Asda has overtaken Sainsbury’s to become the UK’s second-largest supermarket, figures suggest.
Asda’s sales rose 0.1% in the 12 weeks to 24 March taking its market share to 15.4%, research from Kantar shows.
In contrast, Sainsbury’s sales fell 1.8% over the same period, meaning its market share dropped to 15.3%.
The two supermarket groups are currently struggling to persuade the UK competition watchdog to allow their proposed £7bn merger to go ahead.
The duo have argued that the tie-up will save them £1.6bn and allow them to pass on £1bn in price cuts to savers. They have also agreed to sell between 125 and 150 supermarkets and a number of convenience stores if allowed to merge.
According to Kantar’s figures, Sainsbury’s was the worst performer of all the big four supermarkets, which includes Tesco and Morrisons.

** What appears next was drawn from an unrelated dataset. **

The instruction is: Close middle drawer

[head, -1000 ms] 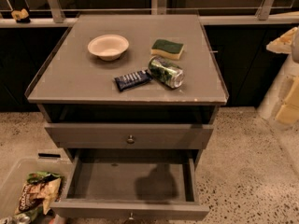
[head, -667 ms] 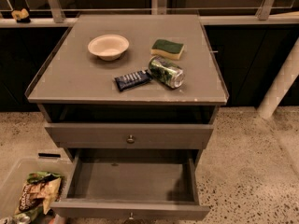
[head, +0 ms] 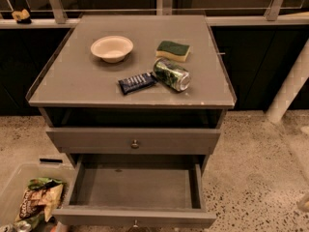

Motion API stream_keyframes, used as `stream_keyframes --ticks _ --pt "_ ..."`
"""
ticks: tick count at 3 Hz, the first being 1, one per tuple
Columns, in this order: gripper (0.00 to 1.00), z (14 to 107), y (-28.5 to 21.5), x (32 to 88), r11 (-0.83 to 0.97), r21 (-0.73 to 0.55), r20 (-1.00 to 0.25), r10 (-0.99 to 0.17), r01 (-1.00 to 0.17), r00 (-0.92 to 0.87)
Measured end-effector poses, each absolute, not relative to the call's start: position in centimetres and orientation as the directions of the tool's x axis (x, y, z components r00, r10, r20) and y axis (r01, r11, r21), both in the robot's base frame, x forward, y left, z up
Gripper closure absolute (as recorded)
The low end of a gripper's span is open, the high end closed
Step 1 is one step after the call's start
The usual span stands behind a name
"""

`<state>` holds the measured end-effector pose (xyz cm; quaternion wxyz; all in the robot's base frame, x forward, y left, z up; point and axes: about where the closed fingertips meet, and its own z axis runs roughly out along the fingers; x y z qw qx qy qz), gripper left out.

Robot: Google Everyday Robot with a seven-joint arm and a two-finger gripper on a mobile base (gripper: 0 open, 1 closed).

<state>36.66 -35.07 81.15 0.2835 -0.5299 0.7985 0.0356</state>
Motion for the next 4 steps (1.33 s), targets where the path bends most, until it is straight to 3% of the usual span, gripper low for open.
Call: stream_keyframes --ticks 2,4 --pt "0.0 63.7 -28.6 35.0 0.332 -0.066 -0.676 -0.708 -0.941 -0.202" --pt "0.0 60.6 -26.8 34.2 0.28 -0.037 -0.675 -0.714 -0.959 -0.183"
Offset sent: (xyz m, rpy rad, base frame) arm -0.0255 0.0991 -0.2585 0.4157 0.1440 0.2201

Sainsbury’s sales fall meant its performance lagged behind smaller rivals, such as Iceland and Co-op.
Kantar said one reason for Sainsbury’s sales slide was that much of its non-food was now sold via catalogue-retailer Argos, which the supermarket group bought in 2016. Argos sales are not included in Kantar’s figures.

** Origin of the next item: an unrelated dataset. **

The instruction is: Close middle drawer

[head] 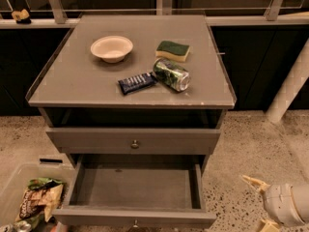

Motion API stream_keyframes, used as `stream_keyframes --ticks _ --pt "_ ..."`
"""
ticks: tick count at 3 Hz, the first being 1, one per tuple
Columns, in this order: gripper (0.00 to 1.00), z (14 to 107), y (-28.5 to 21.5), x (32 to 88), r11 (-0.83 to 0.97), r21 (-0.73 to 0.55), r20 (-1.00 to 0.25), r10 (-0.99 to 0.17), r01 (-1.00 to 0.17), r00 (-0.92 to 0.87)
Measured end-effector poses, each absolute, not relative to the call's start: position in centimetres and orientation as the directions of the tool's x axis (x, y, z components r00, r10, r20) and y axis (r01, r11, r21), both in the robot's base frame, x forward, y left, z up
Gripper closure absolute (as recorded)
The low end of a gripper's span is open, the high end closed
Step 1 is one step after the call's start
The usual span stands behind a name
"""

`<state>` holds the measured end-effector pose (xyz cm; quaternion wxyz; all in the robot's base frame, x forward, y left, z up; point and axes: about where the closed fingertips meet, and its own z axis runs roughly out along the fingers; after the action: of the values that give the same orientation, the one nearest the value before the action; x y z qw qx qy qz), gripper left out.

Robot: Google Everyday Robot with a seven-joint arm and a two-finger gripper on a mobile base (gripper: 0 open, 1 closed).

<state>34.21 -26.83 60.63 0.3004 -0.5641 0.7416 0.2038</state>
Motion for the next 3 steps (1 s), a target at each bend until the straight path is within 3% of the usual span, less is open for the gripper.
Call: stream_keyframes --ticks 1,3 --pt "0.0 56.2 -23.8 32.6 0.196 0.004 -0.666 -0.731 -0.981 -0.149" --pt "0.0 42.4 -15.9 23.3 0.065 0.273 -0.639 -0.734 -0.96 -0.231"
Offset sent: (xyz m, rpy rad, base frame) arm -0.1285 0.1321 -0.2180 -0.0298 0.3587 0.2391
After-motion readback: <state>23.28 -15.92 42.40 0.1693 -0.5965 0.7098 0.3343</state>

Discounters Aldi and Lidl continued to expand their reach, with both expanding their market share to 8% and 5.6% respectively in the period.
“Thirteen million households visited Aldi at least once in the past 12 weeks – now more than those shopping at Morrisons,” said Fraser McKevitt, consumer head of retail and consumer insight at Kantar.
Overall, year-on-year supermarket sales over the 12 week period rose 1.4% – the slowest rate of growth since March last year, which was partly due to the late Easter meaning that Mother’s Day fell outside the reported period, Kantar said.
Despite Easter being later than usual, Kantar said its data showed that shoppers have already spent £146m on Easter eggs this year, while 42% of households had bought hot cross buns.